Catholics shouldn't fear, however: "Nuncrackers" is a good-natured satire that is out to entertain, not offend. Aside from a few instances of somewhat bawdy humor, "Nuncrackers" is totally family friendly, full of silly and likable characters, crammed with copious amounts of wordplay, and packed to the gills with parodies of popular Christmas music.
"Nuncrackers" is the fourth musical in Dan Goggin's very popular "Nunsense" series, which chronicles the misadventures of a group of nuns from the order of the Little Sisters of Hoboken. In this particular installment, the sisters are attempting to film a Christmas special in their new basement television studio. The following story is fairly inconsequential, serving up the occasional bit of comedic chaos, an excuse to put a monk in drag, and a moral at the end of the story.
"Nuncrackers" is a demanding piece, but the actors rise to the occasion quite well, with everyone involved bringing something special into the mix. Taylor Newby gives an energetic performance as the spunky nun from Brooklyn, Sister Robert Anne. Shawna Linck is spot-on as the strict but lovable Reverend Mother. Pam Hoover brings just the right attitude to Sister Hubert, and while a little underused during the first act, she brings down the house with an incredible vocal performance in the rousing finale, "It's Better to Give." Charlie Monnot delivers a light and entertaining turn as the gentle Father Virgil, until exploding with silliness during a cooking show segment where he overindulges in the sauce.
GOOFILY RADIANT PORTRAYAL
Leah Coleman sets herself apart with her goofily radiant portrayal of Sister Mary Amnesia, the nun who lost her memory after a crucifix fell on her head. Most of the best moments in "Nuncrackers" involve her character in some way, including a partially improvised game of Secret Santa played with the audience and a repeated gag involving her leading the children in singing bungled versions of Christmas carols.

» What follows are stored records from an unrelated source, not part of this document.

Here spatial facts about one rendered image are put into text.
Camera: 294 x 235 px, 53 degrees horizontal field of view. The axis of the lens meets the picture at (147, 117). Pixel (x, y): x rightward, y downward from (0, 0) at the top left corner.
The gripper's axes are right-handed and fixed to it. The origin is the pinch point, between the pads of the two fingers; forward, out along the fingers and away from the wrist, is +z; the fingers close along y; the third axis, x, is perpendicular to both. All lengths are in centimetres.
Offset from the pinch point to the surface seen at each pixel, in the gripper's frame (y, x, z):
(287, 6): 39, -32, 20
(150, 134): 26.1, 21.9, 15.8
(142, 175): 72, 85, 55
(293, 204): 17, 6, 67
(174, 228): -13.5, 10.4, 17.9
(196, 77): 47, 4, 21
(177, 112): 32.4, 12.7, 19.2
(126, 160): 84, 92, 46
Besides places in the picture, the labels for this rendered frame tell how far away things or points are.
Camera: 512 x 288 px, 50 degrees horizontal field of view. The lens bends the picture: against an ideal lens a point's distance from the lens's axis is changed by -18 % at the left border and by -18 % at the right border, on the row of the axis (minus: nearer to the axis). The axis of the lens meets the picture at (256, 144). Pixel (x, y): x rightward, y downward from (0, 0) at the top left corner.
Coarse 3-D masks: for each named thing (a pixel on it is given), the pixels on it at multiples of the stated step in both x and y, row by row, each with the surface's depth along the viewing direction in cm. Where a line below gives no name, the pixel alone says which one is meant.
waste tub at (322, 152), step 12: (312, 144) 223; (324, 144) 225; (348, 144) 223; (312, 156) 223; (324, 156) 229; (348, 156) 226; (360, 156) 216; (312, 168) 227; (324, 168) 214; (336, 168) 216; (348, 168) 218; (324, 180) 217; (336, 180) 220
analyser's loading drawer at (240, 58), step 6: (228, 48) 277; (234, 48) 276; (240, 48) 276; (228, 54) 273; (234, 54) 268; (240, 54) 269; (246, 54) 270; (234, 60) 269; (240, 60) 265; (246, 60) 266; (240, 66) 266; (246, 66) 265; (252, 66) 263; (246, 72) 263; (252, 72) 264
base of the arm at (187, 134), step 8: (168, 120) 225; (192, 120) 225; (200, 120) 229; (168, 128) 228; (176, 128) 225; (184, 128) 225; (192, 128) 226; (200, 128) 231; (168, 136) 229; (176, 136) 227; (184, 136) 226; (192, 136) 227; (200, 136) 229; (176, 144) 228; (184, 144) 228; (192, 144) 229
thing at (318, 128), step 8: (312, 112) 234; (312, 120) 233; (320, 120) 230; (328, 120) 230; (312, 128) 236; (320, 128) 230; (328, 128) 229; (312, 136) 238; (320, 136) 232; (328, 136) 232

Poteet has made a practice of regularly featuring large casts of young performers with very positive results. The 20 youngsters who portray the students of Mount Saint Helen's School are essential to the success of the production, filling out the dance numbers, providing supporting vocals and portraying a number of different characters throughout.

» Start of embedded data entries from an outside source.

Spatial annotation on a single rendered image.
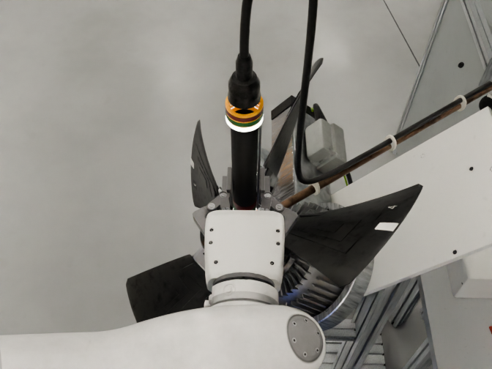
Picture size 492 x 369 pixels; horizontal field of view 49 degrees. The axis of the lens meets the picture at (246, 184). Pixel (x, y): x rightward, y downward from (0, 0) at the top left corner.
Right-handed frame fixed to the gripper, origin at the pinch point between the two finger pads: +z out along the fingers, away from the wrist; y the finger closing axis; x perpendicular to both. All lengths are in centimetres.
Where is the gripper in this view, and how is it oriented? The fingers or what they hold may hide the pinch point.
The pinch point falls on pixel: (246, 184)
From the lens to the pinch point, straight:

Another area that Poteet once again excels is its art design. The first act of any Poteet production begins as you descend the stairs and are greeted by a series of elegant lobby displays that effectively set the tone for the production before you ever enter the theater. Inside the theater, the fantastic set "? which extends out and around the audience "? really sells the idea of the basement television studio. The costume design, staging and choreography are all also top-notch.
The production isn't perfect; it could stand to lose a couple of the weaker musical numbers. One of the improvisational segments went on a little long and the snow machine, while a great idea, is so loud that it overwhelms the music. Lastly, the puppet, Sister Mary Annette, is never as funny as she should be.
These are minor complaints, however. I can say with no reservation that "Nuncrackers" is a unique theatergoing experience that promises a night of merriment and joy to all.